Ovarian cancer is such a deadly disease because it turns off the immune cells that try to fight it. Researchers and medical teams have been working tirelessly to find ways to reactivate immune cells after they’ve but shut down by ovarian cancer.
A Weill Cornell Medical College team recently discovered that disarming the gene XBP1 awakens and rearms the immune cells that successfully combat ovarian cancer. Here’s what else they had to say:
In Cell, the team reported that ovarian cancer, in later, liquified stages, oozes about inside the body, creating a toxic tumor microenvironment rife with damaging, reactive oxygen molecules. These molecules prompt the endoplasmic reticulum stress response pathway to turn on the XBP1 gene in dendritic cells (DCs). This prompts lipids to build up inside DCs and render them unable to do their job, which is to engulf cancer bits (antigen) and show them to T cells for attack.

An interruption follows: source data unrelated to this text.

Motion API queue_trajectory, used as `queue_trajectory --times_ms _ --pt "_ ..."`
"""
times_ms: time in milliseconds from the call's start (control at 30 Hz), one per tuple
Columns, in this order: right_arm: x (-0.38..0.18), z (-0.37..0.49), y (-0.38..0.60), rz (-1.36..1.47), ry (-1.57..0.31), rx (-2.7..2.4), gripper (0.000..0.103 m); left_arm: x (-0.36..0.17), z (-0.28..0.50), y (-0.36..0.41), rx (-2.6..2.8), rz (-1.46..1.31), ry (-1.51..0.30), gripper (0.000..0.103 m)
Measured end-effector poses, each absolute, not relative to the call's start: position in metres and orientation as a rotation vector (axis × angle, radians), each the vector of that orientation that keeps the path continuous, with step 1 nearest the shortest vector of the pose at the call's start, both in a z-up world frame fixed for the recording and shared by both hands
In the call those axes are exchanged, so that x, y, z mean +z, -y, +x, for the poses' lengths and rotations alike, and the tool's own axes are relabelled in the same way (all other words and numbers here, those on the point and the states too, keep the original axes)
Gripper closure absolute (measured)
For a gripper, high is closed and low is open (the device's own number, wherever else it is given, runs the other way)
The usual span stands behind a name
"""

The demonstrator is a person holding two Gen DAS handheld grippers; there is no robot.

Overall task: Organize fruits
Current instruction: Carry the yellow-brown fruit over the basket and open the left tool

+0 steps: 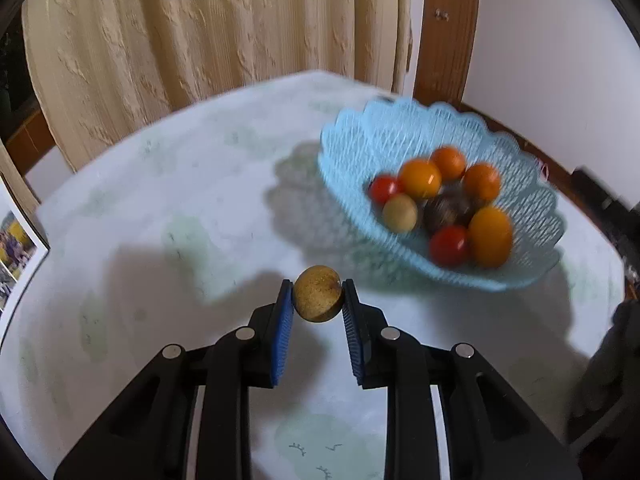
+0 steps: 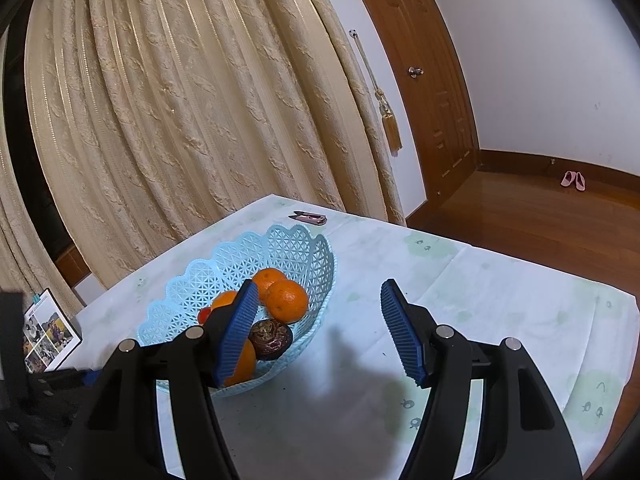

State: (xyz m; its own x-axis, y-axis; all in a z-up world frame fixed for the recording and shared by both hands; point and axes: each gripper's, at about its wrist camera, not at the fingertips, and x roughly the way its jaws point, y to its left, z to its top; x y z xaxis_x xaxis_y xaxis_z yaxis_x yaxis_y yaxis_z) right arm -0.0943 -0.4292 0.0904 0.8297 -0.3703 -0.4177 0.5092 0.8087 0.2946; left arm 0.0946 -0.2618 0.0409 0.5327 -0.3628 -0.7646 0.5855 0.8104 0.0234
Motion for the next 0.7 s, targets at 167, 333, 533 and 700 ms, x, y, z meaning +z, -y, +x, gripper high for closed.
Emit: queue_trajectory --times_ms 167,333,533,700 --pt "0.090 -0.094 0.429 0.411 -0.353 -0.482 0.038 0.068 0.083 0.275 -0.625 0.271 -0.770 0.078" --pt "0.090 -0.093 0.429 0.412 -0.354 -0.482 0.037 0.075 0.076 0.301 -0.674 0.280 -0.757 0.078" --pt "0.090 -0.093 0.430 0.412 -0.353 -0.480 0.037 0.067 0.083 0.317 -0.686 0.261 -0.797 0.070" --pt "0.092 -0.093 0.429 0.414 -0.350 -0.483 0.038 0.075 0.083 0.304 -0.659 0.218 -0.760 0.026"
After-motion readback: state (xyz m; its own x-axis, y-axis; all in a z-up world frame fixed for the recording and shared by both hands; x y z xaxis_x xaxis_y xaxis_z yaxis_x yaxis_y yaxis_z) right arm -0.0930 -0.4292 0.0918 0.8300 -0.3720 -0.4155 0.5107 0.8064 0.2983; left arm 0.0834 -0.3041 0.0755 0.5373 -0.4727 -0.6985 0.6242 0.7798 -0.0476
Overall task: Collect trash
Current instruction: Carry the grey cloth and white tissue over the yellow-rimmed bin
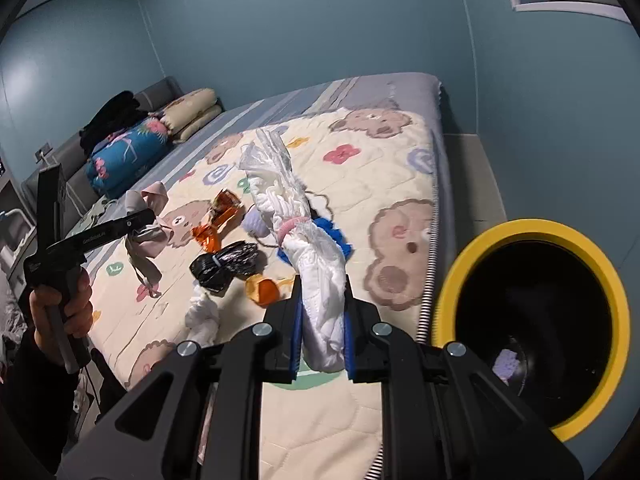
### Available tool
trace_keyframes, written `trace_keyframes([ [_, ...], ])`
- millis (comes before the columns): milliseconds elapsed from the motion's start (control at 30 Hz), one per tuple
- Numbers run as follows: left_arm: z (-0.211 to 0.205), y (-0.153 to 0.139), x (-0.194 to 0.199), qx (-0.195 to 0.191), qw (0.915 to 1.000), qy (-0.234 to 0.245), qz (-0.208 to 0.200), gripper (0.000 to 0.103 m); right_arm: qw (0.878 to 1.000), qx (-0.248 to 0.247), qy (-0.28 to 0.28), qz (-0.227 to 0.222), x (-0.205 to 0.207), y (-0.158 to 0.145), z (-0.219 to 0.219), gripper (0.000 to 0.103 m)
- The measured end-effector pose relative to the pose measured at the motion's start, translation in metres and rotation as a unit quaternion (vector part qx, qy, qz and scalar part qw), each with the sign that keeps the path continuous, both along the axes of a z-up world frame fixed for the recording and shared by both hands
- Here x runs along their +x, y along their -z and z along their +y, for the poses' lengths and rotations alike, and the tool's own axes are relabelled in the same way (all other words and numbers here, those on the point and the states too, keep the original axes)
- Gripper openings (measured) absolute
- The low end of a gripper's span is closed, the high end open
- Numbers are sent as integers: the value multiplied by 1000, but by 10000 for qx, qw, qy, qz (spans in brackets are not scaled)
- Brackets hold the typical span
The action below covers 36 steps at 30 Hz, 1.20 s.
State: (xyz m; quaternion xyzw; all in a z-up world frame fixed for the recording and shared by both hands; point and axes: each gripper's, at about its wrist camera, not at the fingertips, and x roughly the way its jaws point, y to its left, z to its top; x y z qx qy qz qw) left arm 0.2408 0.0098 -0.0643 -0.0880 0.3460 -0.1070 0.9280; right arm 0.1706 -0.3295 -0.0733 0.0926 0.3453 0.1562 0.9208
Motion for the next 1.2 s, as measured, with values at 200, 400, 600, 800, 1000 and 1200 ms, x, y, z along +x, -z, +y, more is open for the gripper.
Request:
trace_keyframes([
  [200, -47, -11, 6, -14, 9990, 444, -45, 24, 9996, 39, 287, -33, -6, -5, -31, 16],
  [400, -98, -20, 14, -33, 9959, 898, -72, 24, 9983, 64, 580, -50, -11, -5, -63, 16],
  [600, -147, -21, 22, -15, 9916, 1295, -23, 24, 9958, 91, 907, -19, -13, -1, -98, 16],
  [800, -193, -14, 30, -60, 9864, 1641, 61, 24, 9923, 131, 1231, 44, -15, 7, -128, 16],
  [1000, -242, -1, 34, -93, 9790, 2028, 163, 24, 9882, 152, 1517, 164, -15, 16, -150, 16],
  [1200, -279, 16, 40, -114, 9741, 2245, 236, 24, 9830, 244, 1785, 353, -14, 32, -172, 16],
])
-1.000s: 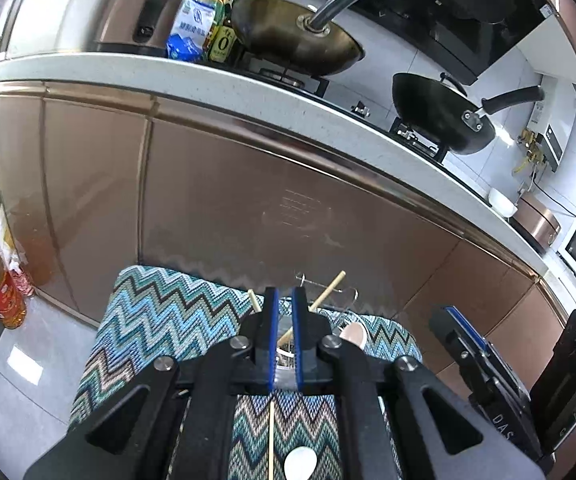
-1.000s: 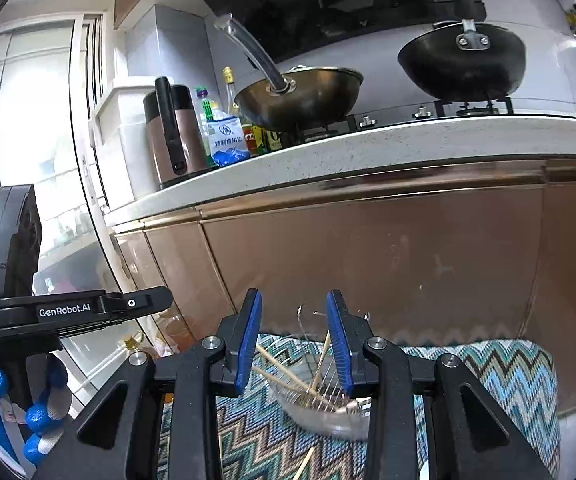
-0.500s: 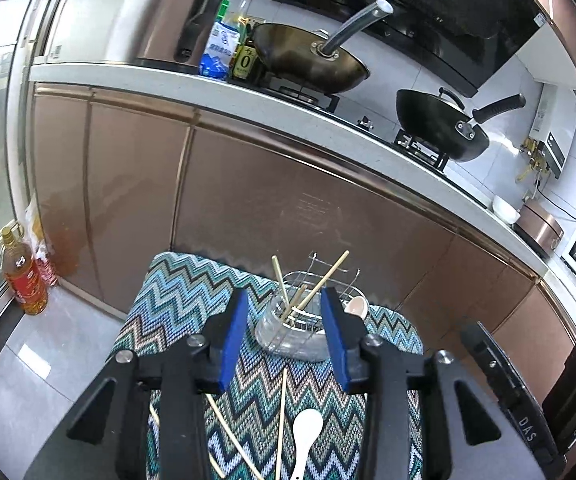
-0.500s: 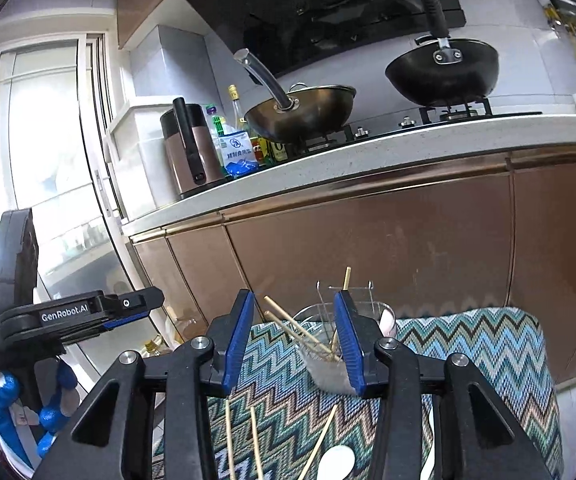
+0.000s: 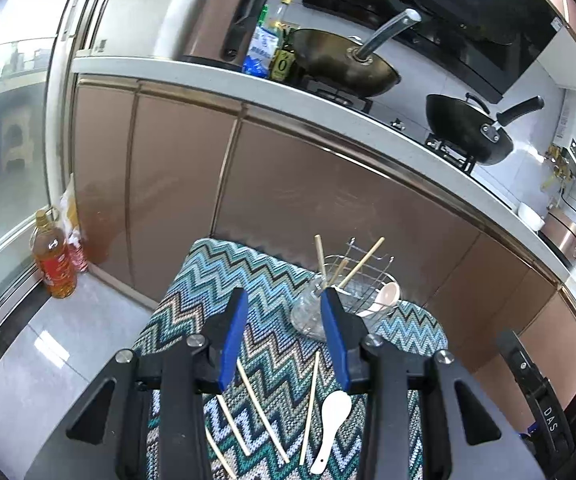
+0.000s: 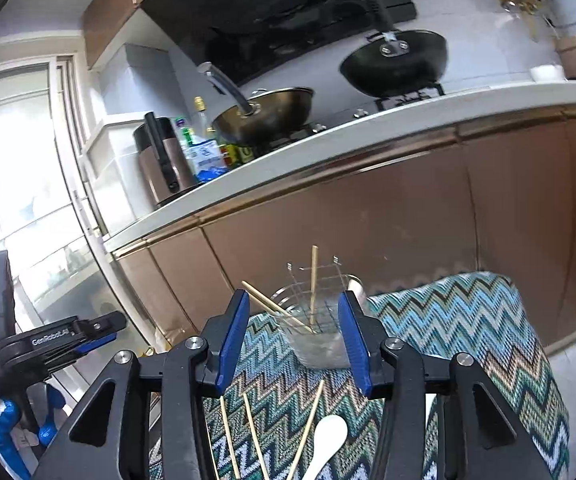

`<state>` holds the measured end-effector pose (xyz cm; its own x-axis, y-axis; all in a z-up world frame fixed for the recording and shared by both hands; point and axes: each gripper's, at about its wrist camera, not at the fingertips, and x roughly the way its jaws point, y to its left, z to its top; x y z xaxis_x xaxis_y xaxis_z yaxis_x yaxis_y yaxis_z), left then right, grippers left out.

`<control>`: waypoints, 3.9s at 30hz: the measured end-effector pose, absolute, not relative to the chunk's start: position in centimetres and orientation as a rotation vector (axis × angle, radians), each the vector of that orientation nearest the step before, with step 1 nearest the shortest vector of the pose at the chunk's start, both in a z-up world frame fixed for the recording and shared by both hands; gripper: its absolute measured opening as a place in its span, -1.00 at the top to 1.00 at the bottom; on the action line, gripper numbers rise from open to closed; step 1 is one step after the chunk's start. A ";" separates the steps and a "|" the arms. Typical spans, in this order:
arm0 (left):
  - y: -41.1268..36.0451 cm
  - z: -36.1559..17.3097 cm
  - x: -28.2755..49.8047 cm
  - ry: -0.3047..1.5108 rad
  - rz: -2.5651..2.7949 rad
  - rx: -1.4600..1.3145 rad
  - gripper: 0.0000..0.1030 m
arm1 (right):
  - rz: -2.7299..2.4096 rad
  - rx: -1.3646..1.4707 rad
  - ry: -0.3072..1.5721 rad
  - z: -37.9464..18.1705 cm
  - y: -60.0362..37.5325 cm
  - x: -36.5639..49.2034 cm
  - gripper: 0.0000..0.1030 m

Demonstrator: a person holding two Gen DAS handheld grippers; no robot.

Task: Organize utensils
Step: 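Withdraw both open tools from the holder toward the remaining chopsticks, then lower and grasp a bamboo chopstick with the right tool while the left tool grasps another chopstick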

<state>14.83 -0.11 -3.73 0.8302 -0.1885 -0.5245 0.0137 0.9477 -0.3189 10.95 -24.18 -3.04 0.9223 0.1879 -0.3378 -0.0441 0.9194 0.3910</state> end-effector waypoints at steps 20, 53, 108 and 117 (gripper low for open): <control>1.6 -3.0 11.1 0.536 -0.043 -0.311 0.14 | 0.082 0.342 0.357 -2.0 -23.6 7.2 -0.06; 5.8 -13.4 16.8 0.831 -0.043 -0.433 0.15 | 0.087 0.274 0.551 -9.3 -22.9 9.8 -0.06; 3.6 -24.7 31.5 1.301 -0.068 -0.394 0.85 | 0.201 0.267 1.031 -22.6 -16.5 27.9 0.86; 3.7 -21.6 28.9 1.180 -0.082 -0.378 0.85 | 0.264 0.272 0.880 -18.6 -16.9 24.6 0.87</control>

The team is creating drugs to block XBP1 in both cancer and dendritic cells. For the paper, they injected nanoparticles, carrying a genetic molecule (siRNA) that blocks XBP1, into an ovarian cancer mouse model. DCs, seeing the nanoparticles as foreigners, ingested them. Once inside the DCs, like soldiers in a Trojan Horse, the nanoparticles swarmed out, and turned XBP1 off. This freed the dendritic cells to get to work warning T cells about the cancer.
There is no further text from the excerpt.